Flow can work without a dedicated backend, but Pro is designed to work especially well with the separately deployed WP Suite Flow Backend in your own AWS account.

Submission model

Each form can post directly from the browser to a configured endpoint URL.

That endpoint may be:

  • your own custom endpoint,
  • a WordPress‑side endpoint you implement yourself,
  • the Flow backend submission endpoint.

This means Flow does not inherently store submissions in WordPress.

When a Flow backend is available, the same frontend runtime can switch from "plain browser POST" to a backend-aware submission path. The capability decision is based on the configured transport and the resolved backend target.

Backend sync

When backend sync is enabled, Flow can synchronise a Gutenberg-defined form into a canonical backend form definition. The sync flow is:

  1. edit a Flow form in WordPress;
  2. save the form;
  3. Flow extracts a canonical structure and computes a sync hash;
  4. the backend definition is created or updated if needed;
  5. WordPress stores backend sync metadata such as backend form ID, sync hash, status, timestamps and last error.

This backend definition is what lets admin tooling, workflows and submission handling operate against a stable schema instead of the raw Gutenberg post content.

Typical Pro setup

A common production setup is:

  1. deploy the Flow backend to AWS;
  2. register the published API base URL in Gatey as a separate API;
  3. configure the same protection mode in Gatey that you selected when publishing the backend (IAM or COGNITO);
  4. select that API in SmartCloud → Flow Settings → API Settings.
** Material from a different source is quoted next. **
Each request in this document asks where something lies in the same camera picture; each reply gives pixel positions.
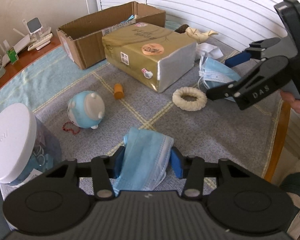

This gives Flow a simple secure way to reach the backend for submissions, templates, workflows and admin operations.

Drafts, files and larger payloads

When used with the Flow backend, forms can support:

  • save-draft and load-draft flows,
  • draft deletion,
  • backend-issued submission IDs and statuses,
  • presigned upload flows for large payloads or file-heavy submissions.

Workflow event model

Once a submission is accepted into the backend workflow system, Flow workflows can react to lifecycle and integration events such as:

  • submission.created
  • submission.updated
  • submission.action-invoked
  • integration.webhook.requested
  • ai.agent.completed
  • ai.agent.failed

That means backend sync is not only about schema storage. It is the bridge between a Gutenberg-authored form and a backend event pipeline.

Relationship to AI Kit Backend email intake

Flow backend workflows can also process normalized events coming from AI Kit Backend email-intake chains. In current deployments that can look like:

  • WorkMail -> ai-email-intake-proxy -> ai-email-intake-dispatcher -> Flow workflow
  • WorkMail -> ai-email-intake-proxy -> ai-email-intake-dispatcher -> Flow workflow -> ai.agent -> downstream Flow workflow

The shared value here is the event contract. Browser submissions and email-intake events can both be normalized into the same workflow model, which allows the same template layer, AI step definitions and routing logic to operate across channels.